Crude Oil – Price dives on unexpected crude build
Oil prices tumbled after an unexpected build in US crude stockpiles and on fears of slowing demand.
EIA expects Brent crude oil prices will increase to $65 per barrel during the next several months and remain there throughout 2020. EIA expects this price to be a relatively stable price point for the market, considering modest levels of inventory growth in 2020 and IMO 2020 regulations going into effect. However, the combination of oil supply disruption risk and lower economic growth expectations in 2019 creates uncertainty.
In 2019, EIA forecasts that upward pressure on crude oil prices from supply-side constraints will be largely offset by demand-side concerns. In 2020, despite increased crude oil demand resulting from new regulations from the International Maritime Organization (IMO 2020), production is expected to increase more, offsetting the price impacts from increased demand.
EIA forecasts that total global production growth will increase year over year by 1.6 million barrels per day in 2020. US total liquids production drives the forecast global production growth, and EIA expects that it will average 19.8 million barrels per day in 2019 and increase by 1.5 million barrels per day to 21.3 million barrels per day in 2020.
Production from members of the Organization of the Petroleum Exporting Countries (OPEC) is expected to decrease in 2019 and in 2020 and offset some of the production increases from the US. Declining OPEC production is the result of Saudi Arabia’s over compliance with the December 2018 OPEC+ agreement in the first half of 2019 and rapidly decreasing crude oil production in Iran and Venezuela.
Crude Oil Price
Brent, the global benchmark for oil, decreased $4.22 to $58.40 a barrel, reflecting a loss of 6.74% on the week.

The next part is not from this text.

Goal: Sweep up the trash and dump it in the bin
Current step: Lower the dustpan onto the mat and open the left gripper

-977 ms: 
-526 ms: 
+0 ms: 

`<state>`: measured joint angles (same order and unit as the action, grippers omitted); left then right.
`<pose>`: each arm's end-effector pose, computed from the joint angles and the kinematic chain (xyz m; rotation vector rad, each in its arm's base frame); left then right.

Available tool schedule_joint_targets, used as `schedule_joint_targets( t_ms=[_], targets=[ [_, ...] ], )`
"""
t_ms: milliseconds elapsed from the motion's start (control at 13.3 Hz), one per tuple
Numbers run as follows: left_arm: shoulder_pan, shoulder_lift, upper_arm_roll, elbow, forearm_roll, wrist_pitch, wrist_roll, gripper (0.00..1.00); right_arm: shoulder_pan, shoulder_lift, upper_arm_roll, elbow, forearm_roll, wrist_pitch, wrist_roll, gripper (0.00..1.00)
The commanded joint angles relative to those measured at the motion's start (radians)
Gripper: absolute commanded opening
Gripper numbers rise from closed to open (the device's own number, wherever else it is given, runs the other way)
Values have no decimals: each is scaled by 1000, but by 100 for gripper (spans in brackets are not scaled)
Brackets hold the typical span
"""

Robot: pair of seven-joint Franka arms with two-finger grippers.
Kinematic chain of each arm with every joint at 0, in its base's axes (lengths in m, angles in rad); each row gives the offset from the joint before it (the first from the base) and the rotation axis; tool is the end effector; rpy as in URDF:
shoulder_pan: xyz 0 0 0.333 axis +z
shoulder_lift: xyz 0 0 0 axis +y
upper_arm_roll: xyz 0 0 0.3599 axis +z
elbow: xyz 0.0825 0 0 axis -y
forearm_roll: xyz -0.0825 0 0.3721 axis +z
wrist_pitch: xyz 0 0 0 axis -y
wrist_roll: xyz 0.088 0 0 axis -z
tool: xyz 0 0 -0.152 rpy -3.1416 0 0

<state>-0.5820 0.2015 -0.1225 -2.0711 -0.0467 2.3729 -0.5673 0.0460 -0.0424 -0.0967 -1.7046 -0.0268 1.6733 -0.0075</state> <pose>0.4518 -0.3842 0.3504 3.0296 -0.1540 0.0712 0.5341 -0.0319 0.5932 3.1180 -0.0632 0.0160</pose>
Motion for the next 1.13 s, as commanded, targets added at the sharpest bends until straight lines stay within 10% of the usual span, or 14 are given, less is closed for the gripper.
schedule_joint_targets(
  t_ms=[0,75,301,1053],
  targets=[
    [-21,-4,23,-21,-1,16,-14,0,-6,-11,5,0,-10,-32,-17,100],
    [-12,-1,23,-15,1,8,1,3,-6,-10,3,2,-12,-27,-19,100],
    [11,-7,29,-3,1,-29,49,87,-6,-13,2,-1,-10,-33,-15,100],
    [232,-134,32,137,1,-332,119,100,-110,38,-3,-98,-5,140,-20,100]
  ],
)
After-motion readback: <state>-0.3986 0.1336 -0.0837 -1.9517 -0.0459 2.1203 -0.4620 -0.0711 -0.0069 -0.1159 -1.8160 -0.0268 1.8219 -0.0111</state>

WTI crude fell $1.97 to $53.84 a barrel, down 3.53% on the week.
Total US rig count (including the Gulf of Mexico) stands at 934, down 8. The horizontal rig count stands at 817, down 2. US rig activity continues to decline and is 122 rigs below (-12%) last year’s total. US shale operators continue to focus on well productivity (i.e., well completion), DUC wells and operational efficiency over rig growth. Crude price continues to support capital discipline over production growth by the drill bit.
US Crude Oil Supply and Demand
Crude oil inventories increased 2.4 million barrels from the previous week. The crude stored at Cushing (the main price point for WTI) decreased 1.5 million barrels; total stored is 47.4 million barrels (~53% utilization).
US crude oil refinery inputs averaged 17.8 million barrels per day, with refineries at 96.4% of their operating capacity last week. This was 786,000 barrels per day more than the previous week’s average. With refiners increasing their utilization, product supplies are more than adequate as we head into the home stretch of the driving season.
US gasoline demand over the past four weeks was at 9.5 million barrels, down 1.8% from a year ago. Total commercial petroleum inventories increased by 10.4 million barrels last week.
US crude net imports averaged 5.3 million barrels per day last week, up by 1,194,000 barrels per day from the previous week. Over the past four weeks, crude oil net imports averaged 4.3 million barrels per day, 31% less than the same four-week period last year.